▸ **TASK TO COMPLETE**
Check every line below for the word "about" and give only the number of lines where it appears.

════

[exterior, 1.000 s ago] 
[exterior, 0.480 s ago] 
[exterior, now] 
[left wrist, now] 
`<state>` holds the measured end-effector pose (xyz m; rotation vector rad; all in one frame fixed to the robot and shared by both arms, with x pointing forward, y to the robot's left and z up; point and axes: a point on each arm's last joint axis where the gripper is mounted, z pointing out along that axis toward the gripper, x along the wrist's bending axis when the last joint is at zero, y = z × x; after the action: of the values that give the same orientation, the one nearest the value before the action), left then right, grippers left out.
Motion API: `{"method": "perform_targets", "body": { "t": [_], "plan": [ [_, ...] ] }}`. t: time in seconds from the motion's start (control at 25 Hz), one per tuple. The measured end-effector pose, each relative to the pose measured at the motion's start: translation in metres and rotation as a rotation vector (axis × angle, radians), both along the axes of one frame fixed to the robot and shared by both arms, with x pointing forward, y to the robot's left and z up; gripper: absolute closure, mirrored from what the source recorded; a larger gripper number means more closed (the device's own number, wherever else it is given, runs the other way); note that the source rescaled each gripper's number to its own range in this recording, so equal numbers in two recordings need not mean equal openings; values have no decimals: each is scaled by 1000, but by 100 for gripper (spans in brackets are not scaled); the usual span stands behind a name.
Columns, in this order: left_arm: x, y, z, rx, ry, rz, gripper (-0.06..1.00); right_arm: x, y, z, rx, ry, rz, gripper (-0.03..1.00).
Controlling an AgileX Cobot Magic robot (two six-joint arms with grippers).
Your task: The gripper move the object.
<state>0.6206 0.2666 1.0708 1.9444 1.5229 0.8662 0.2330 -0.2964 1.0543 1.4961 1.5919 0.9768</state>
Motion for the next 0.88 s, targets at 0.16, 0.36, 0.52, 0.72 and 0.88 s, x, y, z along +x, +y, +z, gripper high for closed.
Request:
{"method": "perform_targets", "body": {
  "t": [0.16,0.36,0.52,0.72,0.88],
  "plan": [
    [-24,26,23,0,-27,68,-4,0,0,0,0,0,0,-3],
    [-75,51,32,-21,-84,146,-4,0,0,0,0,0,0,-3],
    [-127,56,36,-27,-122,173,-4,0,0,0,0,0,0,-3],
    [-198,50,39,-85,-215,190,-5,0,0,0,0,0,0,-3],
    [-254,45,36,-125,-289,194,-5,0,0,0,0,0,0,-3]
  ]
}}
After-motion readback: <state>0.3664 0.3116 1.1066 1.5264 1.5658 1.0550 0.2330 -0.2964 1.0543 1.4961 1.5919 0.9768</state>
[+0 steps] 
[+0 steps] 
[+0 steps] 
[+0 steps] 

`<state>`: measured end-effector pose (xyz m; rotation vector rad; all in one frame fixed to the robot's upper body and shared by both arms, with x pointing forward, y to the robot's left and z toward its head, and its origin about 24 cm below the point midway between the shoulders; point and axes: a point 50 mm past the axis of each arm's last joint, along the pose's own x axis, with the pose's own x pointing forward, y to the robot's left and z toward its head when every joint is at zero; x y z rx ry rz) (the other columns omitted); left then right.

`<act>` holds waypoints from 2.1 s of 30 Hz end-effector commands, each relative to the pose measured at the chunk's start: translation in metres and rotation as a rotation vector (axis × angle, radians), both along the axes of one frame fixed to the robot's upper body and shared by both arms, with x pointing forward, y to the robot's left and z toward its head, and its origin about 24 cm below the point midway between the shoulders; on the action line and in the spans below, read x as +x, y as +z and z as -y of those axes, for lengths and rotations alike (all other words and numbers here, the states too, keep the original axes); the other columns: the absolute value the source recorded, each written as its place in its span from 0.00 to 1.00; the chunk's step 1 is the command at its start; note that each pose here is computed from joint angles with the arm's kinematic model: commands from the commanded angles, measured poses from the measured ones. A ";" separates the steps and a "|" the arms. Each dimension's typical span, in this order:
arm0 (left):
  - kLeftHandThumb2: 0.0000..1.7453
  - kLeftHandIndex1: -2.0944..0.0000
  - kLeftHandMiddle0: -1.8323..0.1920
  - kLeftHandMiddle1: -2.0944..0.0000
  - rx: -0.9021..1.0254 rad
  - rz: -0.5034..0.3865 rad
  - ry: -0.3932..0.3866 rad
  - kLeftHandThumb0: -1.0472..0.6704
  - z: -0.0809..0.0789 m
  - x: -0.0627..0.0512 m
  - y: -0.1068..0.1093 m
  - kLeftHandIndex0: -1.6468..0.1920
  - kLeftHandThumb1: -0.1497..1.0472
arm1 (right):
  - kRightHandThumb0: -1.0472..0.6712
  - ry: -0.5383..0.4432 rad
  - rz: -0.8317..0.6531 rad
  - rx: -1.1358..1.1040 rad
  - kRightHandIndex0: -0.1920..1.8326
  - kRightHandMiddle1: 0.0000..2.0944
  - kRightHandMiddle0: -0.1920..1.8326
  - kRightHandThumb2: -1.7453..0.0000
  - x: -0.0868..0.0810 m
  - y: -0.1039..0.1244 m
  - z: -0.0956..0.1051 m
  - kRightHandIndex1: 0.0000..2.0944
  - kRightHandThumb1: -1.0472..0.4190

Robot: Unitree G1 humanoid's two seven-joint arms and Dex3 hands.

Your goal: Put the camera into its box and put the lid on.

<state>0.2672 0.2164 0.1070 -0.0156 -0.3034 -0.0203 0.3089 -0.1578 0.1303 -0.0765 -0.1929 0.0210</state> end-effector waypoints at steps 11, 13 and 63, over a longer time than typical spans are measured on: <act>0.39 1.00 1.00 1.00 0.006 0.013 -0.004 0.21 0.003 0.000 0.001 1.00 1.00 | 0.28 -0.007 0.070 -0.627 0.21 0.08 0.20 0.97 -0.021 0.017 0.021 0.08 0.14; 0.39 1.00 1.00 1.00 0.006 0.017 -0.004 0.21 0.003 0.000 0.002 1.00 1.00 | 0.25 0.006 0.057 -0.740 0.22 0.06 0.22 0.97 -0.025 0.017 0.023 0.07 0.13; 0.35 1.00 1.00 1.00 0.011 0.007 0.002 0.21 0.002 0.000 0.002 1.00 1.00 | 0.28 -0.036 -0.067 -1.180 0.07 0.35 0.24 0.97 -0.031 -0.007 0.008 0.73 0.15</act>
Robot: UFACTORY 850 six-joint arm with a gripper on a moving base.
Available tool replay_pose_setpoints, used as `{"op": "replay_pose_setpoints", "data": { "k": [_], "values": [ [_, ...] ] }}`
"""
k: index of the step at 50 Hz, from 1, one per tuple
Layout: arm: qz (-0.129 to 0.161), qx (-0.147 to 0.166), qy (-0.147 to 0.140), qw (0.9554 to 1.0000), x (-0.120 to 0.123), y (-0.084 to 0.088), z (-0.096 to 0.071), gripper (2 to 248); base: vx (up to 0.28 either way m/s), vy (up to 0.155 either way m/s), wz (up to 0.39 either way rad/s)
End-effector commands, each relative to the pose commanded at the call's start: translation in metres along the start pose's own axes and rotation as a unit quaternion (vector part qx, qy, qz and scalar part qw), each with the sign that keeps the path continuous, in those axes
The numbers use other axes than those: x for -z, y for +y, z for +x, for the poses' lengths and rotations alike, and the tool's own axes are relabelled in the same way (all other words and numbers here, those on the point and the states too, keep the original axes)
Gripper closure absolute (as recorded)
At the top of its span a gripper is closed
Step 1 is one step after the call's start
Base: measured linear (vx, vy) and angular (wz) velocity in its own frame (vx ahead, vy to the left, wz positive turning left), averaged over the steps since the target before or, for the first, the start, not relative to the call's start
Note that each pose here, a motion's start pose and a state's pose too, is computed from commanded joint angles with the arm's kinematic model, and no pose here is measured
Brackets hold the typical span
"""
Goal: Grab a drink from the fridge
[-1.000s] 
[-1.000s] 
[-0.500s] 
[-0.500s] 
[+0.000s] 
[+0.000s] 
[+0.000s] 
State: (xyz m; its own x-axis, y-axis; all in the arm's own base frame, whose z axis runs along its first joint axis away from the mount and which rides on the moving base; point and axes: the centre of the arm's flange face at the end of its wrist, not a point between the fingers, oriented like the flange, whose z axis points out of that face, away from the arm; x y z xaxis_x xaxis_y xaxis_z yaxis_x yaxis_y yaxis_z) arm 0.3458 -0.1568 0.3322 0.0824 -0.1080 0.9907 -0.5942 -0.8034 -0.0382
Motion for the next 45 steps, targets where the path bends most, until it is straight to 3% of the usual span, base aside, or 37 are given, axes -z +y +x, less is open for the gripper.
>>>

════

▸ **SOLUTION FOR THIS EXERCISE**
2